I know not all school systems are the same, nor do I believe all students
would benefit from public school--even a good one, but for our family it was
a good discision and isn't that our goal. I have never looked at decision,
private or public school as good, bad or better than another, but more what
is the goal and how can we best help our child to be a well rounded, caring,
loving and productive adult. There cannot possibly be one choice fits all
answer to this question."

Unfortunately I had already deleted some of the more (ahem) shall we
say...adamant? messages against homeschooling before I decided to turn to
this group for a little feedback regarding this discussion. I should tell
you that I started the whole thing by asking why, in all their lamentations
about finding good quality and racially diverse schooling situations for
their cross-racially adopted children, nobody ever mentioned homeschooling
as an option.

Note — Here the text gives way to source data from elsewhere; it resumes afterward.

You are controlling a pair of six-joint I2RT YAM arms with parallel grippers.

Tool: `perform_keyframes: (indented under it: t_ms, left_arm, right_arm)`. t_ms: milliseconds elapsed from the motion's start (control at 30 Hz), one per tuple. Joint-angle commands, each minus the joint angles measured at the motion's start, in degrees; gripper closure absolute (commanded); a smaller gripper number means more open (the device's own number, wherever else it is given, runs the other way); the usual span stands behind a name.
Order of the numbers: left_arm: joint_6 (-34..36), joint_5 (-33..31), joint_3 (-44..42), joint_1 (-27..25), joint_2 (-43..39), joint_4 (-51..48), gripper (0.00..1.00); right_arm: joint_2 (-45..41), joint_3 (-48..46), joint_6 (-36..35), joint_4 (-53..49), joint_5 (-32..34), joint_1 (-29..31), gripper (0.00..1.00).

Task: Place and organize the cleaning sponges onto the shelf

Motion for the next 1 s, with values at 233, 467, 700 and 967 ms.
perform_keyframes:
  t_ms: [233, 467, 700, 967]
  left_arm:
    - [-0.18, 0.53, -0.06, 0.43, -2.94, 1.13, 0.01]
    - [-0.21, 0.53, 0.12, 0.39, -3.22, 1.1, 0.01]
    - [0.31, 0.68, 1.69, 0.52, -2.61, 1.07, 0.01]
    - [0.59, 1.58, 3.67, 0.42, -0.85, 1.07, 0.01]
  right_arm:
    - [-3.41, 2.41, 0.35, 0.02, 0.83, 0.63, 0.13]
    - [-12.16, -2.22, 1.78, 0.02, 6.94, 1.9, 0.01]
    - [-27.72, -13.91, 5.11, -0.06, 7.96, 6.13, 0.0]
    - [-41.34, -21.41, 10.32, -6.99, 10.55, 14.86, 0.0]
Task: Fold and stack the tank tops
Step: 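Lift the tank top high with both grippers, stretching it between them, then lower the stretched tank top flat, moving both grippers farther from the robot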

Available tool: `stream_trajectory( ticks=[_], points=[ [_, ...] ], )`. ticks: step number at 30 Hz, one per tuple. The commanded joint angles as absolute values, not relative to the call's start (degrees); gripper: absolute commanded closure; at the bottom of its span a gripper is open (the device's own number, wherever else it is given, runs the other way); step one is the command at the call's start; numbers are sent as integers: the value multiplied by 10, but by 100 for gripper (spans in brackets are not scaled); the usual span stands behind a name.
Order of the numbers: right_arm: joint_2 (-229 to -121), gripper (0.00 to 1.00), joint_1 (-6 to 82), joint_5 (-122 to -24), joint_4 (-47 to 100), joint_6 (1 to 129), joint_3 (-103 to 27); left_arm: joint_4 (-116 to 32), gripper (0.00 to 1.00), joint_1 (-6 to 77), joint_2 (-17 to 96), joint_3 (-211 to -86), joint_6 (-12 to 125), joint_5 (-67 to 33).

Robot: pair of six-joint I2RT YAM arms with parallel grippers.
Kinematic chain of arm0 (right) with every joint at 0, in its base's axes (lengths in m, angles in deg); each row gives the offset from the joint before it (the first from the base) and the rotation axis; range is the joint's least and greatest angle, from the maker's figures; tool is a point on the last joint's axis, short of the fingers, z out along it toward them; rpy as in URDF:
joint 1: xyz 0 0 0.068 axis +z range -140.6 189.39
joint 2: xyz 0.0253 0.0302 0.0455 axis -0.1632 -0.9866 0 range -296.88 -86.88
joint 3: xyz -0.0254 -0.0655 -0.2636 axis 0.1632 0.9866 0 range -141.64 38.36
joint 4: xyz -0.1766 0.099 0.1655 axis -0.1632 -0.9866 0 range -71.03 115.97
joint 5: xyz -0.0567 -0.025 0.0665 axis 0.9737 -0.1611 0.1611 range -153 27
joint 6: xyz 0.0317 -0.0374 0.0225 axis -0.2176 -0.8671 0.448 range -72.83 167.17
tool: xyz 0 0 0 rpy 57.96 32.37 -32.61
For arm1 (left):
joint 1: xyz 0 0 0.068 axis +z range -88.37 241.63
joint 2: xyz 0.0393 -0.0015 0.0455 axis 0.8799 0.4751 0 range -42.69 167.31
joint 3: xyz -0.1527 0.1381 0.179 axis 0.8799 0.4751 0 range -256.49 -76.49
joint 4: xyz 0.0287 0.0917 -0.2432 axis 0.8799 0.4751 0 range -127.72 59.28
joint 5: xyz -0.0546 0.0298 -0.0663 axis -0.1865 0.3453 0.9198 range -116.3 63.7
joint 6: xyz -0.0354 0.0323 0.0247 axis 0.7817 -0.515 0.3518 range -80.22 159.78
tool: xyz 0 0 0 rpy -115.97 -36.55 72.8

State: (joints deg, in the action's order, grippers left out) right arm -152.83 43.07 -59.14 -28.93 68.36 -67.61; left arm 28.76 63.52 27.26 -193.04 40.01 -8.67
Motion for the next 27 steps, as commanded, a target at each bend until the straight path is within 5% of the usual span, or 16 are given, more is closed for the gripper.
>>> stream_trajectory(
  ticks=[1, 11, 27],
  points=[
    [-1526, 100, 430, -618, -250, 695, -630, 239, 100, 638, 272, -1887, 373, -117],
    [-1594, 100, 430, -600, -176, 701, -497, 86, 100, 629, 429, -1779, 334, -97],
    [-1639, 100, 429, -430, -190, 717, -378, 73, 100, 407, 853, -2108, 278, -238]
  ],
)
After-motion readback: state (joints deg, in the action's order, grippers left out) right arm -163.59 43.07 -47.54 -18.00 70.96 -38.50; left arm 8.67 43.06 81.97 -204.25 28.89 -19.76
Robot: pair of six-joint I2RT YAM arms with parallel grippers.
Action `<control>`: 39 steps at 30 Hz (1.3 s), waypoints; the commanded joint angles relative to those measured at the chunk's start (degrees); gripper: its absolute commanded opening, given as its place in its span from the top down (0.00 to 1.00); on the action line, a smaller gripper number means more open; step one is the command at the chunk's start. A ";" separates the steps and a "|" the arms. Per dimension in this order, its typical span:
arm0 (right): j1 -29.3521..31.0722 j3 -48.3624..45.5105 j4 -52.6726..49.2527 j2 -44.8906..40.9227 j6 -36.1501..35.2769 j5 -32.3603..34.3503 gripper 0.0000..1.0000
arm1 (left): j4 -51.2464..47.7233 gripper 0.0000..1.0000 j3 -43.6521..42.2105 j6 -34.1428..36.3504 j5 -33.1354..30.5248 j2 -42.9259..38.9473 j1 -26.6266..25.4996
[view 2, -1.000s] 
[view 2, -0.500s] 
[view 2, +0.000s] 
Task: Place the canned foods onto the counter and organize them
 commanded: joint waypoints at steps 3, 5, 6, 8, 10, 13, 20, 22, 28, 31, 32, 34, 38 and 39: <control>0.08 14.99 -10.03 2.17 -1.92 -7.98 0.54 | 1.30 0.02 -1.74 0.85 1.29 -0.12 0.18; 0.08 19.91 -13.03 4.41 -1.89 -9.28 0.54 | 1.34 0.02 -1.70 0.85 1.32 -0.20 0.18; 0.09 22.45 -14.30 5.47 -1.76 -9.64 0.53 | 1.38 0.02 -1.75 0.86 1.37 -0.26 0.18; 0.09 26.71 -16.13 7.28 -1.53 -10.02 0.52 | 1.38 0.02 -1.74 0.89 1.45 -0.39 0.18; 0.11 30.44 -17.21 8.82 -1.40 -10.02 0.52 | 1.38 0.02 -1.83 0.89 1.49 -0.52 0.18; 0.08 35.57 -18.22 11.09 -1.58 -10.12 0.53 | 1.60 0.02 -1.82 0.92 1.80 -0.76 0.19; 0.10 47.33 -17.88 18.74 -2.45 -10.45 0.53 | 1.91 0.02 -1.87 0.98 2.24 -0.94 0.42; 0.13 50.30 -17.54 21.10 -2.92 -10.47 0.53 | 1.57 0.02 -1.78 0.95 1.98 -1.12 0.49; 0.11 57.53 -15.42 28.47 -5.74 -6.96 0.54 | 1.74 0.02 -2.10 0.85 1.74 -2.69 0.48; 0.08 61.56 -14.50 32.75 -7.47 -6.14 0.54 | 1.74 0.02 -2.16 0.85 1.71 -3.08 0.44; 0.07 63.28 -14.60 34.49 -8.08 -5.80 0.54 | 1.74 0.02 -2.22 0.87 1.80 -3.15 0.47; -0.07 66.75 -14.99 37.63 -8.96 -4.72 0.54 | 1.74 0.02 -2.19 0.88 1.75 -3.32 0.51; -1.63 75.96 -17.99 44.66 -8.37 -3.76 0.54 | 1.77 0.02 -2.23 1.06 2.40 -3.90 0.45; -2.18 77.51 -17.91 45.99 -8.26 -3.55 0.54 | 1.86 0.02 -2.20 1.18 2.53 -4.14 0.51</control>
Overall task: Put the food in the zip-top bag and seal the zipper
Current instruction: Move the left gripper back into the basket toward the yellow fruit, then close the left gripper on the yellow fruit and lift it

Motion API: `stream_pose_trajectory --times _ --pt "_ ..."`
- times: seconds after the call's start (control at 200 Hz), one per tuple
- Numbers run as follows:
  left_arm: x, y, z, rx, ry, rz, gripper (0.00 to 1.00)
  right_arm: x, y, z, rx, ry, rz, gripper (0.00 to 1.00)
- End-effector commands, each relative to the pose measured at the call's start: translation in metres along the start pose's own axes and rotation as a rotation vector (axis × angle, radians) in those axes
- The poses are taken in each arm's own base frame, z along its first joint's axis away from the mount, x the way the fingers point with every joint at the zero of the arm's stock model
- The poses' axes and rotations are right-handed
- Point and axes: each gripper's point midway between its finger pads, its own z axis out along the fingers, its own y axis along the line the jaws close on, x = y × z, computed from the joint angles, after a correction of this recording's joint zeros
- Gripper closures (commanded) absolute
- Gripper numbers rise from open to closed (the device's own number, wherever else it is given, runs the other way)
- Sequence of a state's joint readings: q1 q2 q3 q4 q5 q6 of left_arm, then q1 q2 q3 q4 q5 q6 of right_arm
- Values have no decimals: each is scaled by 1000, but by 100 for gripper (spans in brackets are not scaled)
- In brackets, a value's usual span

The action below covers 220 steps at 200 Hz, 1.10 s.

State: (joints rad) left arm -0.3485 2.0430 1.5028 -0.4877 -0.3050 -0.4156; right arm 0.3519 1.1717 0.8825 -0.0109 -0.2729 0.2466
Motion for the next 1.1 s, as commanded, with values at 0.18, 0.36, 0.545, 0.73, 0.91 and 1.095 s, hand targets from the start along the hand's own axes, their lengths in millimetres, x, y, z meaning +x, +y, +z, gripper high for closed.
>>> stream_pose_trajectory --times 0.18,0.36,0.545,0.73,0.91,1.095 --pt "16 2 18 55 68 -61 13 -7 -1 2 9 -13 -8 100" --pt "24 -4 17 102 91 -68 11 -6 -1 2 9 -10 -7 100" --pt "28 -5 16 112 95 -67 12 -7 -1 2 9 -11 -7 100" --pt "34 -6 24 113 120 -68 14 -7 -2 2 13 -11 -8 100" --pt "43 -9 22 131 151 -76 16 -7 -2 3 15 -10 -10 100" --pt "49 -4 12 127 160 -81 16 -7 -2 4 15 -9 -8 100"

Then I ducked and covered!

Nanci K. in Idaho

[email protected]

In a message dated 9/6/99 11:46:20 AM EST, tn-k4of5@... writes:

<< There is one mother who homeschools so that her children will not learn
about evolution (!) and will be "sheltered and protected." >>
I, personally, teach my children that, while the theory of evolution exists,
it is incorrect. For more info, you can check out the website:
www.answersingenesis.com. It addresses evolution vs. creation. As any
parent, I do shelter my children with homeschooling: from abusive teachers,
foul language from fellow students, poor self-esteem, etc... I feel every
child should be sheltered from these things! As far as religious viewpoints
go, naturally we teach our children what we hold as truth.